Everything from the line containing "finger link at (569, 45): (537, 10, 108)" through the last line of the records below should be printed exactly, please, and nothing else.
----------
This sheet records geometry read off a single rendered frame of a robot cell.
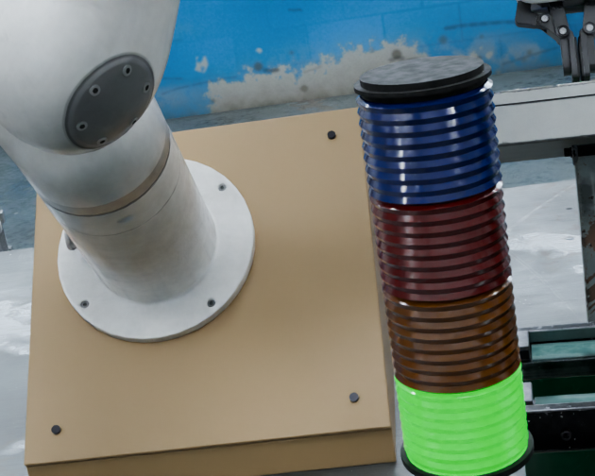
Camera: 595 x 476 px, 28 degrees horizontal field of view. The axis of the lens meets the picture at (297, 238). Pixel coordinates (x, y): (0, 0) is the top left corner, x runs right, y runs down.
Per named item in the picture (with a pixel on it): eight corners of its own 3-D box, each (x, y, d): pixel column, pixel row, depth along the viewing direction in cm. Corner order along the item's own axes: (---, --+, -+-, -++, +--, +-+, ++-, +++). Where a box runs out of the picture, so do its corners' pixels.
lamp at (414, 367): (519, 335, 58) (511, 249, 57) (522, 391, 53) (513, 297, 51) (399, 344, 59) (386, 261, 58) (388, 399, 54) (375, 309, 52)
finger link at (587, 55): (574, 6, 107) (582, 76, 106) (611, 1, 107) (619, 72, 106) (574, 17, 110) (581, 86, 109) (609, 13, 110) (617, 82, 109)
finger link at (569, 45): (537, 10, 108) (544, 80, 107) (572, 6, 107) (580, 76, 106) (537, 22, 111) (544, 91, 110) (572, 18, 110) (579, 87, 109)
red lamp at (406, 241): (511, 249, 57) (501, 160, 55) (513, 297, 51) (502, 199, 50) (386, 261, 58) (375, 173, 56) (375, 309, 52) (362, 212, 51)
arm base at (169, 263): (46, 343, 110) (-33, 258, 94) (75, 165, 118) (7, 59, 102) (247, 342, 107) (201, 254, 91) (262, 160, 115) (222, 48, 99)
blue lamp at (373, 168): (501, 160, 55) (492, 65, 54) (502, 199, 50) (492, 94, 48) (375, 173, 56) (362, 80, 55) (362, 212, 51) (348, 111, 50)
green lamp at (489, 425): (528, 416, 60) (519, 335, 58) (532, 480, 54) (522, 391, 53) (409, 424, 61) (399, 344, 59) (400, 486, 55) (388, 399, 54)
----------
## [Answer to this problem]
finger link at (569, 45): (537, 10, 108) (544, 80, 107) (572, 6, 107) (580, 76, 106) (537, 22, 111) (544, 91, 110) (572, 18, 110) (579, 87, 109)
red lamp at (406, 241): (511, 249, 57) (501, 160, 55) (513, 297, 51) (502, 199, 50) (386, 261, 58) (375, 173, 56) (375, 309, 52) (362, 212, 51)
arm base at (169, 263): (46, 343, 110) (-33, 258, 94) (75, 165, 118) (7, 59, 102) (247, 342, 107) (201, 254, 91) (262, 160, 115) (222, 48, 99)
blue lamp at (373, 168): (501, 160, 55) (492, 65, 54) (502, 199, 50) (492, 94, 48) (375, 173, 56) (362, 80, 55) (362, 212, 51) (348, 111, 50)
green lamp at (489, 425): (528, 416, 60) (519, 335, 58) (532, 480, 54) (522, 391, 53) (409, 424, 61) (399, 344, 59) (400, 486, 55) (388, 399, 54)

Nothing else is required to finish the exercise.